- [Task brief]: Please copy each line below that contains the word "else".

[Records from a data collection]

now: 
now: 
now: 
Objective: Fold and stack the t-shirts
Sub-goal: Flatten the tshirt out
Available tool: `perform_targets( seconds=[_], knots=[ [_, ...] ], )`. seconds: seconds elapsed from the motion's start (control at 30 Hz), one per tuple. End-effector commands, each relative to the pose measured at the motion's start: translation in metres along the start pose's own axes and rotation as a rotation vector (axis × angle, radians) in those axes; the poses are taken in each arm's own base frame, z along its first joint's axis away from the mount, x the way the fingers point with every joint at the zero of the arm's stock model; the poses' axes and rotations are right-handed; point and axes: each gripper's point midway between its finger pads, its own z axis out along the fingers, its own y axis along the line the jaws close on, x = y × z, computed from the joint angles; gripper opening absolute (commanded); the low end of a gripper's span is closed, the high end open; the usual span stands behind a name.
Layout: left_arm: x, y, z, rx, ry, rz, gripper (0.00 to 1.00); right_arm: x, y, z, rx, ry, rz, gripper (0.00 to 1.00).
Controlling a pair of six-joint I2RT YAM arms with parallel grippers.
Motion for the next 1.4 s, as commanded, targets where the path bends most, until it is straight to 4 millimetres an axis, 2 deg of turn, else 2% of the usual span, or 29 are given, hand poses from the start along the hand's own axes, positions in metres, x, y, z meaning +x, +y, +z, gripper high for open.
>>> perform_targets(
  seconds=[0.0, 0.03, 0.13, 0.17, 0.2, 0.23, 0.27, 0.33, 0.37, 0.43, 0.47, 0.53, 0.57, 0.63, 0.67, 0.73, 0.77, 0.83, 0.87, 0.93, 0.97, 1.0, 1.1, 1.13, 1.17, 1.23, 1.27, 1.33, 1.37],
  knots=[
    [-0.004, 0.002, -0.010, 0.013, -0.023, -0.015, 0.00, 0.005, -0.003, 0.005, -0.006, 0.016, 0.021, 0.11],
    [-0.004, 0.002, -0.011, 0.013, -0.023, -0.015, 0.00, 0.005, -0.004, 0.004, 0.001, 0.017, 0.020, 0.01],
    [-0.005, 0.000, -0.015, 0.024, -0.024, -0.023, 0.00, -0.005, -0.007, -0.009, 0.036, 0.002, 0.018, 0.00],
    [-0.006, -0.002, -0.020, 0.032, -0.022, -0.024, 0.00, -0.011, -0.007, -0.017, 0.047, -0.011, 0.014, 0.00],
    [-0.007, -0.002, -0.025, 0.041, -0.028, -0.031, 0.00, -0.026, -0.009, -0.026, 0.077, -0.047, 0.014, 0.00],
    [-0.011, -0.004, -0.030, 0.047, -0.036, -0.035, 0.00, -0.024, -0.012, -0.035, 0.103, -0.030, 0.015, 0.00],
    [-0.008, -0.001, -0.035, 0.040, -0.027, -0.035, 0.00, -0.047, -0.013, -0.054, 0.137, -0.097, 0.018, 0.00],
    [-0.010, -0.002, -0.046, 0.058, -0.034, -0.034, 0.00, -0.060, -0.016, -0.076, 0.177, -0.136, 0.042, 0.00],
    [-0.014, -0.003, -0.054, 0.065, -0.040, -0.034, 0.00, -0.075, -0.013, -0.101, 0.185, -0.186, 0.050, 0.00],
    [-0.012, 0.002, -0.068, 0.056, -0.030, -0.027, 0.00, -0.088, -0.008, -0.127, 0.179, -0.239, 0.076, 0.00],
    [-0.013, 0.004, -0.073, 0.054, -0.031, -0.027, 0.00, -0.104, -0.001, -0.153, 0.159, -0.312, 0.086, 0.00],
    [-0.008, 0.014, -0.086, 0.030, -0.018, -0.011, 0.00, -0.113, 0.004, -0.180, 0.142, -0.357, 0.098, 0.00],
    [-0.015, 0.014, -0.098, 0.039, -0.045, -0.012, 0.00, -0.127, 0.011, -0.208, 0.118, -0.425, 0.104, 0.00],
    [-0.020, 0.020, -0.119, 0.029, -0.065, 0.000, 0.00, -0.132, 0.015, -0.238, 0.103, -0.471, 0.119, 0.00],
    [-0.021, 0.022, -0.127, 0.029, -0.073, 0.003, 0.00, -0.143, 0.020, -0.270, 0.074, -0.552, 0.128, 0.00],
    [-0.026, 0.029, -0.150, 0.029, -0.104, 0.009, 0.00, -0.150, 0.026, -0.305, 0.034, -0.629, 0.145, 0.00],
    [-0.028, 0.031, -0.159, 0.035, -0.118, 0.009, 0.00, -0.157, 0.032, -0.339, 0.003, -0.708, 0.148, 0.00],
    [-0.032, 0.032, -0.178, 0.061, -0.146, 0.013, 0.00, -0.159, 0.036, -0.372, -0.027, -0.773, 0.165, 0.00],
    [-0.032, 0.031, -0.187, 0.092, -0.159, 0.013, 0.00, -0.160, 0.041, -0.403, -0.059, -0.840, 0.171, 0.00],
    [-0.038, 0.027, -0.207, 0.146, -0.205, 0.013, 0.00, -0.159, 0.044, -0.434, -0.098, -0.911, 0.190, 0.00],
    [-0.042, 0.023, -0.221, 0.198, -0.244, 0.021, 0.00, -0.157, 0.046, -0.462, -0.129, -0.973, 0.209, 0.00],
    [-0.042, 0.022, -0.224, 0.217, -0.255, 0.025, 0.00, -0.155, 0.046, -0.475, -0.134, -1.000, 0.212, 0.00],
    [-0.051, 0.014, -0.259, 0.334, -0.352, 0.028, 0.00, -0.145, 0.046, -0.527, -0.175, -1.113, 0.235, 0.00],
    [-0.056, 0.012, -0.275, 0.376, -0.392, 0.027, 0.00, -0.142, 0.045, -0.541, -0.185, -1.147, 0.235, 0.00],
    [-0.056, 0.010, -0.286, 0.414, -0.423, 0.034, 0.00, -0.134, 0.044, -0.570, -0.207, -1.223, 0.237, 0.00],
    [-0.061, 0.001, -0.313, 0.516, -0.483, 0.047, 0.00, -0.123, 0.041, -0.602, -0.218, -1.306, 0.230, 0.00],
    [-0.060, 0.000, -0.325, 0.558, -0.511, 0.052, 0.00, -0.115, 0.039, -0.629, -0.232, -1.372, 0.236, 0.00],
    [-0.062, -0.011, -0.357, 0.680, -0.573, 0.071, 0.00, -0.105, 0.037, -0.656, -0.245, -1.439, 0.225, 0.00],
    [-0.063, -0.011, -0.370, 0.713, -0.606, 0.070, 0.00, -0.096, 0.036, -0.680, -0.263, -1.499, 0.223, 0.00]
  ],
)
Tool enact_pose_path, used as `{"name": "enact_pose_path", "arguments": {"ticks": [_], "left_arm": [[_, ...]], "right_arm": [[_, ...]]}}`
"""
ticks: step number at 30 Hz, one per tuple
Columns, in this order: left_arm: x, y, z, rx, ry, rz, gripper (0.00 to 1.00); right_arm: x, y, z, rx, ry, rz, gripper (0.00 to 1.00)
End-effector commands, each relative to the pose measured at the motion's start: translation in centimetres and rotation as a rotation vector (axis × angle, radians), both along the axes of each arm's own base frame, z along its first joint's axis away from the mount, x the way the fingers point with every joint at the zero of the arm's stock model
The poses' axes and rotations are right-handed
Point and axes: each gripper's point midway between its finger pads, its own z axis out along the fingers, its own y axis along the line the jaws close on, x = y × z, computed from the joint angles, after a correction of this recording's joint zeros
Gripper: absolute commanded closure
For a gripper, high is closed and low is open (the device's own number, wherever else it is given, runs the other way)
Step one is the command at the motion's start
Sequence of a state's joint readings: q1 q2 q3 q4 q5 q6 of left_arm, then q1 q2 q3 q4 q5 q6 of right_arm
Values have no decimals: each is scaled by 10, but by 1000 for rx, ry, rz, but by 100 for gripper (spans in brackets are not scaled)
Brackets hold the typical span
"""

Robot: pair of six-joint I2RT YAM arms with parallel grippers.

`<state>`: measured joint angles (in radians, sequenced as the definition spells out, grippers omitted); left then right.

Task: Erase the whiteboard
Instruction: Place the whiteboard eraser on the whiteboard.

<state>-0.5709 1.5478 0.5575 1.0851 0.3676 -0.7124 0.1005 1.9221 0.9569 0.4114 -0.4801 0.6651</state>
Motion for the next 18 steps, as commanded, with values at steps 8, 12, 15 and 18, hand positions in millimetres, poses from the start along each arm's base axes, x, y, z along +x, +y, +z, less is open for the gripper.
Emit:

- [Output below]:
Motion for the next 1.4 s, as commanded, targets where the path bends most, until it is straight to 4 millimetres an axis, 2 deg of turn, else 2% of the usual span, or 29 are given, hand poses from the start along the hand's own axes, positions in metres, x, y, z meaning +x, +y, +z, gripper high for open.
For a gripper, high is closed and low is open (the device's own number, wherever else it is given, runs the other way)

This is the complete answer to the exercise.